▶ _Assignment_: Pull out every line below holding the word "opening".

▶ _Available data_:
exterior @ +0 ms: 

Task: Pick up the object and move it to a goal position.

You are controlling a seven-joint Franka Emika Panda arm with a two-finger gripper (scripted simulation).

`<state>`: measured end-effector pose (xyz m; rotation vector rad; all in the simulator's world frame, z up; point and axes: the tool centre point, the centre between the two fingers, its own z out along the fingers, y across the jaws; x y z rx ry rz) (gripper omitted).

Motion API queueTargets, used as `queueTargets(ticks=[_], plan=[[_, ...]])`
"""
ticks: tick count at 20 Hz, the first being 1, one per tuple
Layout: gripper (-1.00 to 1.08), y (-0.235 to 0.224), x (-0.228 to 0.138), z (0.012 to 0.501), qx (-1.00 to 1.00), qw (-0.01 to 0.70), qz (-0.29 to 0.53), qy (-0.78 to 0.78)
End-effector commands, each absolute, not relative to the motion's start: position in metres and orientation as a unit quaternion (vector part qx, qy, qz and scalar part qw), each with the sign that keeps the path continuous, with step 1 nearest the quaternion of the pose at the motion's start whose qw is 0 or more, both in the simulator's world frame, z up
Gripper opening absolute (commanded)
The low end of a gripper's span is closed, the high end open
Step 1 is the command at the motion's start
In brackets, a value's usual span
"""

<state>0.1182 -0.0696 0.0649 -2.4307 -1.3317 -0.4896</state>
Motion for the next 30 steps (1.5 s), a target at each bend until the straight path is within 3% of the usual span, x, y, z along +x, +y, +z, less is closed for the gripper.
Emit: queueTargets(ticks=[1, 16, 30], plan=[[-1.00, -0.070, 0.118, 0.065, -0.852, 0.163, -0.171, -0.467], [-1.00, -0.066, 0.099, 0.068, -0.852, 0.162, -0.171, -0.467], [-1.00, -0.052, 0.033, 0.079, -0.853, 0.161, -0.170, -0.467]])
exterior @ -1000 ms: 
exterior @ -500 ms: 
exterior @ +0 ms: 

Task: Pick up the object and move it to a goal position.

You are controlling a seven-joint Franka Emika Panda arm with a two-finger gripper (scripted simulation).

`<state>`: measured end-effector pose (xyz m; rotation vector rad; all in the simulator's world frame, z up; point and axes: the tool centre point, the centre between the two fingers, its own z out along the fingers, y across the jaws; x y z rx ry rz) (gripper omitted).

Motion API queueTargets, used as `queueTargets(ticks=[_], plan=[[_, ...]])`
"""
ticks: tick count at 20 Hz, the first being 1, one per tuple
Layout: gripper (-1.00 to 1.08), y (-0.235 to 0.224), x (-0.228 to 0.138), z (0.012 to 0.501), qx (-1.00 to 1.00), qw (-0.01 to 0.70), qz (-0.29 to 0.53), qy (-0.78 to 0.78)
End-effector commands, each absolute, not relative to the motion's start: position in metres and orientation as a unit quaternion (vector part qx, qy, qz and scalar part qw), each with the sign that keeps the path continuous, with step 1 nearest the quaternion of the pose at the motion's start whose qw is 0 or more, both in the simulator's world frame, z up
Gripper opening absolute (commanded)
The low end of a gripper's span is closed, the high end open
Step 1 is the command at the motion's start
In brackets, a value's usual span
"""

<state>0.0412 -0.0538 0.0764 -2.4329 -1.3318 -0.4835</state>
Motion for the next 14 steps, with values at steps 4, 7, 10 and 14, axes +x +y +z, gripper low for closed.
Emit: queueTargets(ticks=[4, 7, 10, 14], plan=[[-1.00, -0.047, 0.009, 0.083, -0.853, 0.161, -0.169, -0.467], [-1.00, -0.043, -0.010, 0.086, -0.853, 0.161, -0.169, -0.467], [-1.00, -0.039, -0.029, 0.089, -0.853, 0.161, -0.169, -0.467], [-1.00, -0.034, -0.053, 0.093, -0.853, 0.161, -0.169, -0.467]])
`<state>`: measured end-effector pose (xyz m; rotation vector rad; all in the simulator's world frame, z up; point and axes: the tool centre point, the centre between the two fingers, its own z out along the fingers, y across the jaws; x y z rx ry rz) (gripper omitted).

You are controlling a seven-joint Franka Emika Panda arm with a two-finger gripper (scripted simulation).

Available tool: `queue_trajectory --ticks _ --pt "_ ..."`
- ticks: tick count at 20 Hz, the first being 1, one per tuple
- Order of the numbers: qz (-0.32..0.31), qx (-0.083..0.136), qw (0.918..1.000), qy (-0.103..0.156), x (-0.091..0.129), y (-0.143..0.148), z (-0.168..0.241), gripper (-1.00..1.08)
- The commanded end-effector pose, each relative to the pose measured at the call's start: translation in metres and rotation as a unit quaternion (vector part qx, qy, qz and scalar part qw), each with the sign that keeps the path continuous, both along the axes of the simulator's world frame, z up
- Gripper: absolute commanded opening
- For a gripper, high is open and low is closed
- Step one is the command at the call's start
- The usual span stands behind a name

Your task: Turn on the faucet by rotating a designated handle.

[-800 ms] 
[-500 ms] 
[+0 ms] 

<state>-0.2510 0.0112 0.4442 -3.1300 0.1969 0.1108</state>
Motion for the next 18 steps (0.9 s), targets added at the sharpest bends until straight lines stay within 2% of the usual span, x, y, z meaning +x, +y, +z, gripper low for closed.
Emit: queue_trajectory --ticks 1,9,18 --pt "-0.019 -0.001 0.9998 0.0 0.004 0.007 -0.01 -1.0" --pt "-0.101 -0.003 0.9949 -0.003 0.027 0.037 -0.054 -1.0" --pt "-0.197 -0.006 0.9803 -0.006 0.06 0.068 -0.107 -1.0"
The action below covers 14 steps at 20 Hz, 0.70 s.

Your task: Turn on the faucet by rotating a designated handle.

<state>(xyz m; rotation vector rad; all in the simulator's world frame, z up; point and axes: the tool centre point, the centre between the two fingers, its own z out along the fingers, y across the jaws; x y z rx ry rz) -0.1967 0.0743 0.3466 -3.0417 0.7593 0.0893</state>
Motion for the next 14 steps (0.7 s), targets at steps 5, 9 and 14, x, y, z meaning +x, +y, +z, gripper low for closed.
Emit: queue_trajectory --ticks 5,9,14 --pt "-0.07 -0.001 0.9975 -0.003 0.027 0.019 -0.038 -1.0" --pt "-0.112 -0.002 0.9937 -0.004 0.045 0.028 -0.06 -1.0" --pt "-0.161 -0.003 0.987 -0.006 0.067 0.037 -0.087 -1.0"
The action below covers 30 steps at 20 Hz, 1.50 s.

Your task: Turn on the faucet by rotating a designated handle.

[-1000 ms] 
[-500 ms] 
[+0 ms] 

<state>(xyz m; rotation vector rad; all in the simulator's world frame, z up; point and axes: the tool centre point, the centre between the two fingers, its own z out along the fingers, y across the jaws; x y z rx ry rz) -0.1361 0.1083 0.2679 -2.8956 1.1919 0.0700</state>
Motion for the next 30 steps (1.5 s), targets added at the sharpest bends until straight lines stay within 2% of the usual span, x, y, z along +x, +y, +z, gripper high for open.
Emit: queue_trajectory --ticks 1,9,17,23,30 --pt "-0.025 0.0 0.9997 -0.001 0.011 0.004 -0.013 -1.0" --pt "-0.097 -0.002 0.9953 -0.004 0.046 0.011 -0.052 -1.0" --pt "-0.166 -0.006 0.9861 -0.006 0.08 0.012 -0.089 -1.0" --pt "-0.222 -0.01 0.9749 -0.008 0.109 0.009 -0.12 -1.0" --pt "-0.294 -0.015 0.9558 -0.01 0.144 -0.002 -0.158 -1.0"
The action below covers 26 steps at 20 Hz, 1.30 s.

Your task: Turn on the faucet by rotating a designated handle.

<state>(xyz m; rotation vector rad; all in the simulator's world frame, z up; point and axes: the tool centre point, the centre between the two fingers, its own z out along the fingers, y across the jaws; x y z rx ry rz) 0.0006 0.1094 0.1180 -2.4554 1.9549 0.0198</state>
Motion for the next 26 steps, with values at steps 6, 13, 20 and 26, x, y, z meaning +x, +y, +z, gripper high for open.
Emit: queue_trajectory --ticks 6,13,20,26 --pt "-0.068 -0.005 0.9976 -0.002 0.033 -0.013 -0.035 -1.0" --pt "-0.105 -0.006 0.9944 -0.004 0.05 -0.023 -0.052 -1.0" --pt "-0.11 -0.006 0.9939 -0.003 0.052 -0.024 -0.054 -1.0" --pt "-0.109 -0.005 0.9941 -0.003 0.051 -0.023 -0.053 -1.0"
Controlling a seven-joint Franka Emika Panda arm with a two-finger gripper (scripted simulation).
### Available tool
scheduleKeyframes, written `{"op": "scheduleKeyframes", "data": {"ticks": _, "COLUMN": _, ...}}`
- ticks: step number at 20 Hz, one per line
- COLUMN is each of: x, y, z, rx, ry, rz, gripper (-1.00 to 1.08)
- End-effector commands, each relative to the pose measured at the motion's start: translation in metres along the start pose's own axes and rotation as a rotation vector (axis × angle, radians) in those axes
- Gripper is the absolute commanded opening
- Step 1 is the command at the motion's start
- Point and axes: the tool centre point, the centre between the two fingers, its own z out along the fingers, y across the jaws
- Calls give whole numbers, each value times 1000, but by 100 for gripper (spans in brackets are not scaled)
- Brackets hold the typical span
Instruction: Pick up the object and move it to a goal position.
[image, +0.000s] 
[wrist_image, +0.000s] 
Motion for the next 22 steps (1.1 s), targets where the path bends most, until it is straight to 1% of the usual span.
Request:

▶ _Finished task_:
Gripper opening absolute (commanded)
Gripper opening absolute (commanded)
- Gripper: absolute commanded opening
- Gripper is the absolute commanded opening

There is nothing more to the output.